■ Your assignment ■
Check every line of the data below for the word "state". Copy the ones that have it.
=-=-=-=-=
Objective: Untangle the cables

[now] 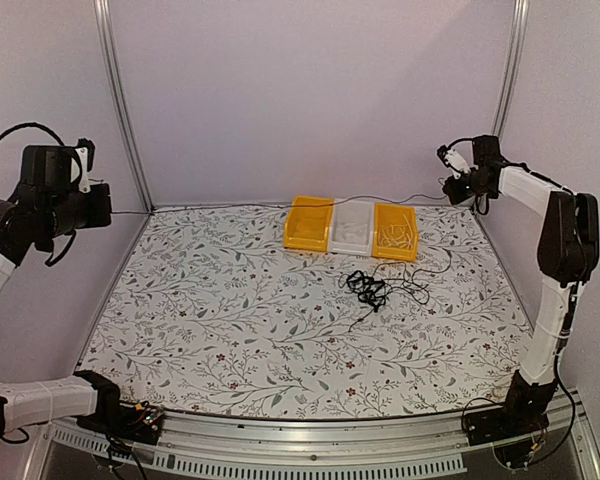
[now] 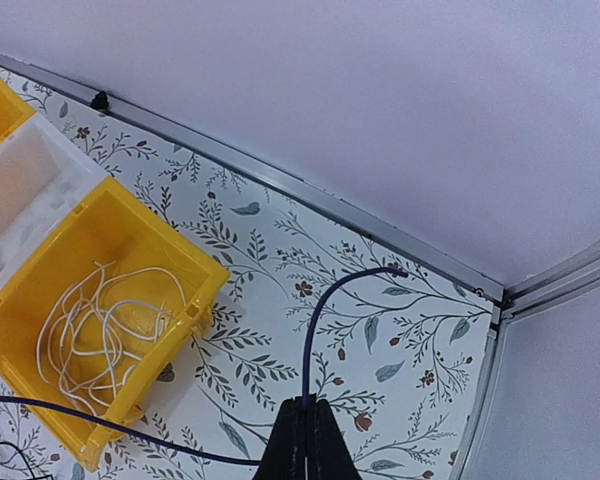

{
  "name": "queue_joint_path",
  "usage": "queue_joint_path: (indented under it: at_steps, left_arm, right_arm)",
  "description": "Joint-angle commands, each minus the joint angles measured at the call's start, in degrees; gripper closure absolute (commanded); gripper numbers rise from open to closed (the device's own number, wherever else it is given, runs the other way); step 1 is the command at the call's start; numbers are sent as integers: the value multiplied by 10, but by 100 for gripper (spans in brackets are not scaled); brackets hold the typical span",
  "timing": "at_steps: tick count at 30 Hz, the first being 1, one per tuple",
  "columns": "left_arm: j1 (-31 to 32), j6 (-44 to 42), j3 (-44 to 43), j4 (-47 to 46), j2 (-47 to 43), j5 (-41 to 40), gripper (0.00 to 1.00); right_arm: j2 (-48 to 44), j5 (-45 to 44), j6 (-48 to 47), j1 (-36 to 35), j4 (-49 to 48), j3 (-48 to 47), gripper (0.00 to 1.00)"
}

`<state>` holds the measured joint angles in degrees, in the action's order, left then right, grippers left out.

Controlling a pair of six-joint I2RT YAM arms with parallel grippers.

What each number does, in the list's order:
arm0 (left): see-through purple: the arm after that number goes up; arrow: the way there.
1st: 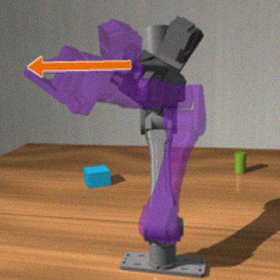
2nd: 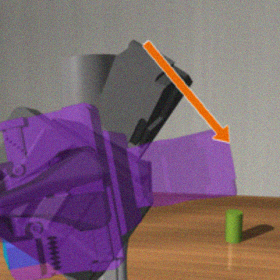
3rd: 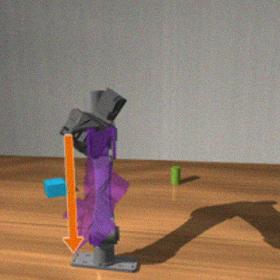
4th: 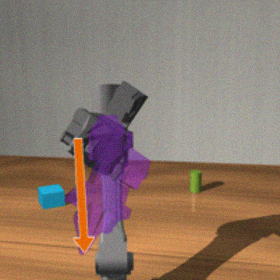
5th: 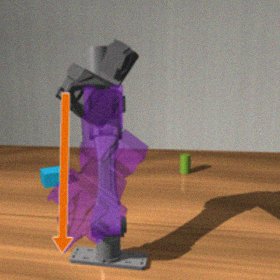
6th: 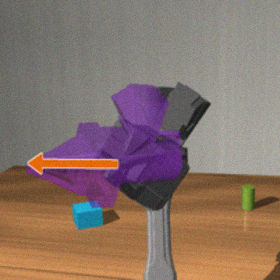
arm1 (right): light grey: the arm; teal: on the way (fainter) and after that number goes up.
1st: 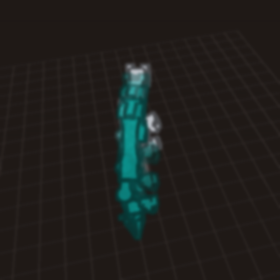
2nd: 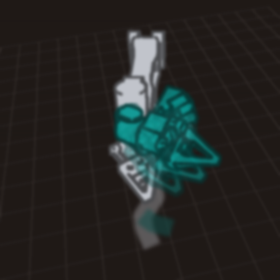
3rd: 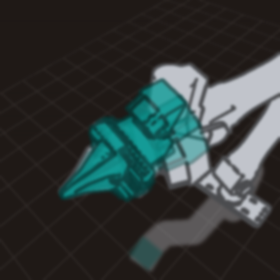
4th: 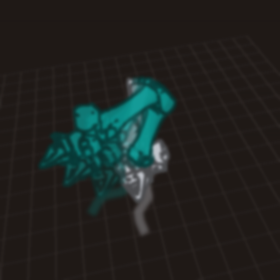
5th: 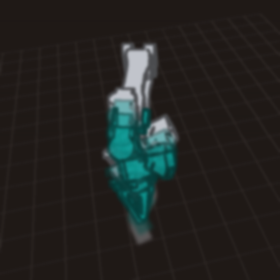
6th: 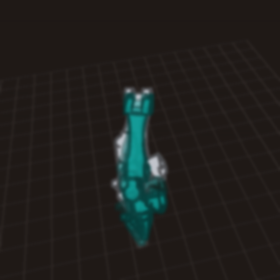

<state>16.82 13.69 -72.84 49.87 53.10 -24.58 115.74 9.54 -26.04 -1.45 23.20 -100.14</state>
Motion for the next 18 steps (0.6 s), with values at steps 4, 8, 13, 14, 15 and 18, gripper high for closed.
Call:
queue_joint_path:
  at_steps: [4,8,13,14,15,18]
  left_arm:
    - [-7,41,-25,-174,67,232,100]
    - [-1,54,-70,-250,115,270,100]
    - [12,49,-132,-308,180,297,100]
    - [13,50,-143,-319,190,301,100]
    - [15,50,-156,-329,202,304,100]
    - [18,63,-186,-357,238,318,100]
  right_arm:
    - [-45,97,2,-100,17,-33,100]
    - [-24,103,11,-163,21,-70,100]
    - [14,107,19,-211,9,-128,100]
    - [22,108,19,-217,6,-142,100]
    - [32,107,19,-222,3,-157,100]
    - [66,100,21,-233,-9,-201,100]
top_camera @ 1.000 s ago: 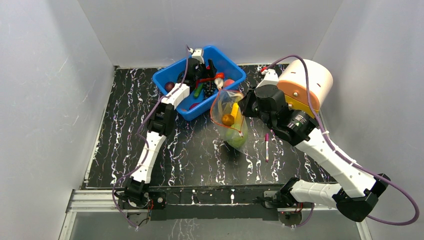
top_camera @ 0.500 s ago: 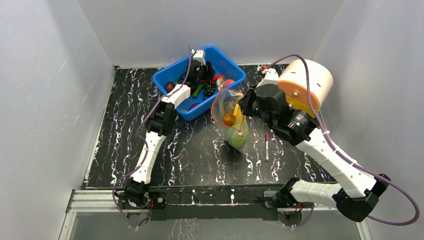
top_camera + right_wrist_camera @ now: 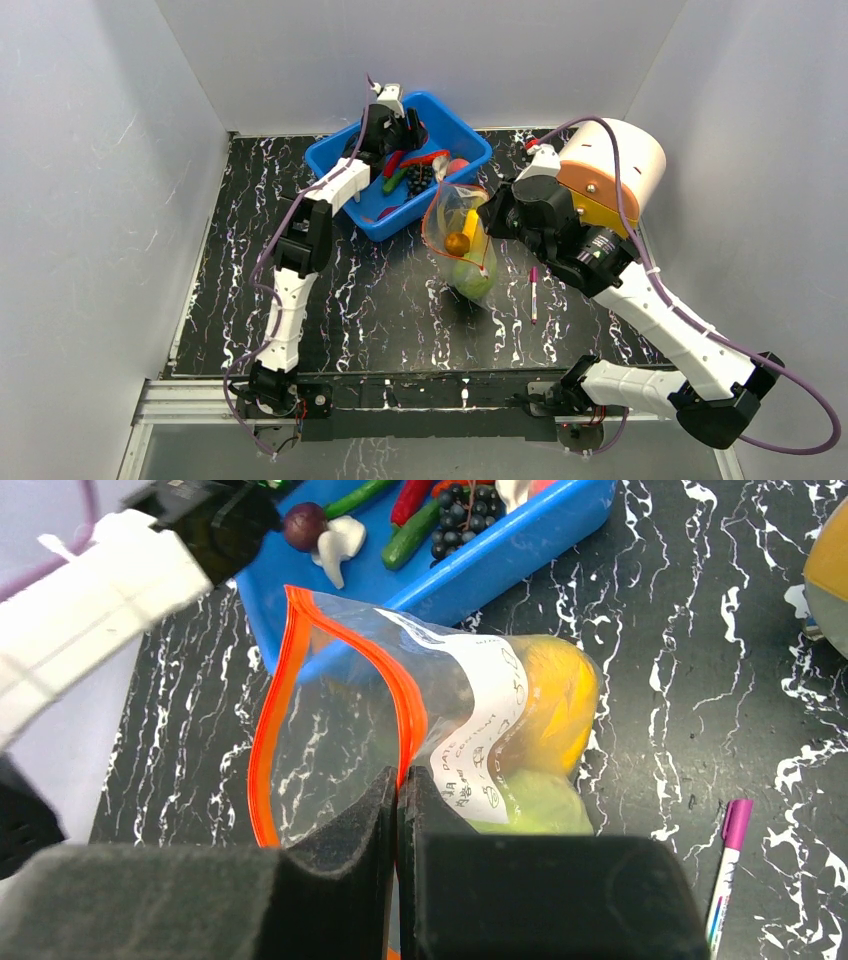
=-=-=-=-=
■ Response to this task ■
`<state>` holds the measured joint angles in degrees, in the action's order, left then right, grippers left out.
<state>16.82 13.69 -72.84 49.87 53.10 -24.58 115.74 9.54 -26.04 -1.45 23.20 -100.14</state>

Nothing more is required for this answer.